Friday, March 6, 2015

Cassandra Compaction and Tombstone Behavior: Leveled vs. SizeTiered Compaction

Compactions in Cassandra can be contentious due to their impact on I/O load as well as increased disk space availability requirements. A primer in compaction will be provided, and the differences in Cassandra's data organization and tombstone handling between Leveled and SizeTiered compaction strategies will be discussed.

What is compaction?

Compaction is a maintenance process which re-organizes SSTables to optimize data structures on disk as well as reclaim unused space. It is helpful to understand how Cassandra handles commits to the datastore to understand why compaction is so important to Cassandra's performance and health.

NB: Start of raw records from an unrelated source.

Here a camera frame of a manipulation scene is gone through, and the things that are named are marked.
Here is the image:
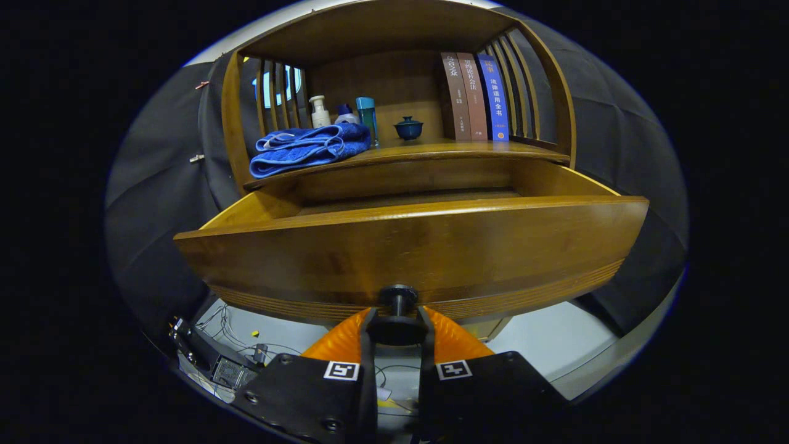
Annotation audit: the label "black electronic box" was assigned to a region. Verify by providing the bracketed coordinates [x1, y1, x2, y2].
[170, 318, 260, 390]

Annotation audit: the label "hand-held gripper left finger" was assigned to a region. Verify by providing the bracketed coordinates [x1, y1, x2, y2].
[237, 307, 378, 444]

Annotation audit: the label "dark brown book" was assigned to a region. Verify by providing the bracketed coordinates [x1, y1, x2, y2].
[440, 52, 472, 141]

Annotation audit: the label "reddish brown book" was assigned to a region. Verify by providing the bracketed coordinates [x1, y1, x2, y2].
[456, 52, 491, 141]

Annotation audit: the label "blue lidded teacup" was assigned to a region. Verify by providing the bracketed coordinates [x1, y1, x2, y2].
[394, 116, 425, 142]

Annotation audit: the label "blue folded towel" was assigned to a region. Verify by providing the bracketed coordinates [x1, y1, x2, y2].
[249, 122, 372, 179]

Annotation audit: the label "floor cables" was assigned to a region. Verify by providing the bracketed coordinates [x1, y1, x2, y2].
[194, 305, 303, 371]

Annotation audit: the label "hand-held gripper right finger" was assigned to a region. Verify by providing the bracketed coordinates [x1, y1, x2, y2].
[418, 306, 571, 443]

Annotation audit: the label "white pump bottle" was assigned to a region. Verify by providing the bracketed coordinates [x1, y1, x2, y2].
[308, 95, 332, 129]

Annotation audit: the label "wooden cabinet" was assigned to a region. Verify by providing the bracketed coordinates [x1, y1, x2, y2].
[221, 0, 577, 343]

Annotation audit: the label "blue book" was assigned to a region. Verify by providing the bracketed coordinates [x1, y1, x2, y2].
[476, 54, 510, 142]

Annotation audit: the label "teal clear bottle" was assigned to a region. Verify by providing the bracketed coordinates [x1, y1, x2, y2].
[356, 97, 380, 147]

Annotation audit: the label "wooden drawer with black knob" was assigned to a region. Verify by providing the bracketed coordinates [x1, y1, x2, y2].
[174, 157, 650, 346]

When writing to Cassandra, the following steps take place:

  1. The commit is logged to disk in a commit log entry, and inserted into an in-memory table
  2. Once the memtable reaches a limit on entries, it is flushed to disk
  3. Entries from the memtable being flushed are appended to a current SSTable in the column family
  4. If compaction thresholds are reached, a compaction is run
The key takeaway is that the entry is appended to the current SSTable. Since SSTable entries are immutable, a row in an SSTable cannot be changed once written. For example, a simple schema for a column family might look like:

CREATE TABLE simple_cf (
 id int,
 text1 text,
 text2 text,
 PRIMARY KEY (id)
)

Some initial data is populated into the column family:

cqlsh:test> INSERT INTO simple_cf (id, text1, text2) VALUES (1, 'This is a test 1', NULL);
cqlsh:test> UPDATE simple_cf SET text2='This is a test 2' WHERE id=1;

The Cassandra server is flushed (nodetool flush). A (partial) update is performed after the flush:

cqlsh> UPDATE simple_cf SET text2='This is a test 3' WHERE id=1;